Im having the same problem (right knee) but I think i've made it worse. It's more of an annoying pain (not bad pain) on the backside of my knee. It feels like its coming from my tendons or something. Has yours healed yet?


----------



## electrik (Oct 22, 2009)

Nicole?. Two things(this is free advice only - u get what you pay for)

Try some IT band stretching and foam rolling.





What can also happen is the vastus lateralis gets pretty strong while cycling onle compared to the vastus medialis. The lateralis can pull the kneecap to the lateral side which results in pain on the medial side.

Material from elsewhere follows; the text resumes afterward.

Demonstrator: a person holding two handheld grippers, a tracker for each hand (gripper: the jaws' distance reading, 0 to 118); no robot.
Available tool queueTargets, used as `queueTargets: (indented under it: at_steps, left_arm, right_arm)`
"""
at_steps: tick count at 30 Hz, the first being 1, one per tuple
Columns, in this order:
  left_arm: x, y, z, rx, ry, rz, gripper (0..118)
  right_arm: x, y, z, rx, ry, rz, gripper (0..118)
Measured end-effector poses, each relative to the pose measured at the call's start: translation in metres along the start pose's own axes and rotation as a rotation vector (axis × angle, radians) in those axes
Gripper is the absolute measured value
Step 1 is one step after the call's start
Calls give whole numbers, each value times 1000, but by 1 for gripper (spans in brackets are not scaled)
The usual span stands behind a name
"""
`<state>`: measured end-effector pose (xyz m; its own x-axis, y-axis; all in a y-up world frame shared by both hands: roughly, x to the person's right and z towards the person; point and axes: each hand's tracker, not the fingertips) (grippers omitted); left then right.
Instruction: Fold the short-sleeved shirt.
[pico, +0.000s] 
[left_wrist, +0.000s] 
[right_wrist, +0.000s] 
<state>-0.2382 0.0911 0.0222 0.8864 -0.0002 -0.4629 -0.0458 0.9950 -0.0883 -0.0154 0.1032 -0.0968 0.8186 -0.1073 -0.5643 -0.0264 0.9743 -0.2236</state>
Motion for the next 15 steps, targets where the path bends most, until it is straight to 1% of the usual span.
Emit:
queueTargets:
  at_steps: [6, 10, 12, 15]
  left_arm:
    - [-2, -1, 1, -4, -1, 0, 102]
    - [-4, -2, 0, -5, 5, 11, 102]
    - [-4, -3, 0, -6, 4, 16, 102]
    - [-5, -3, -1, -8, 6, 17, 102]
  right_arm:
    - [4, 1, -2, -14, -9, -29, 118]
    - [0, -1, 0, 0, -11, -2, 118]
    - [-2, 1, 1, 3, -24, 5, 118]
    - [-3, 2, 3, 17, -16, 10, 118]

Or you may have actually some sort of acute injury.


----------



## electrik (Oct 22, 2009)

AC/BC said:


> Im having the same problem (right knee) but I think i've made it worse. It's more of an annoying pain (not bad pain) on the backside of my knee. It feels like its coming from my tendons or something. Has yours healed yet?


There is a lot going on back there... did you change shoes or pedals? Have you tried some hamstring stretching? Did you recently up your training volume?


----------



## NicoleB (Jul 21, 2011)

mine stopped hurting me DURING the ride. no more sharp pinching pains. though i do get aching post ride, but its not that bad. i can live with it. 
i have weird chronic inflammatory issues anyway, so it could have been something like that.


----------



## electrik (Oct 22, 2009)

NicoleB28 said:


> mine stopped hurting me DURING the ride. no more sharp pinching pains. though i do get aching post ride, but its not that bad. i can live with it.
> i have weird chronic inflammatory issues anyway, so it could have been something like that.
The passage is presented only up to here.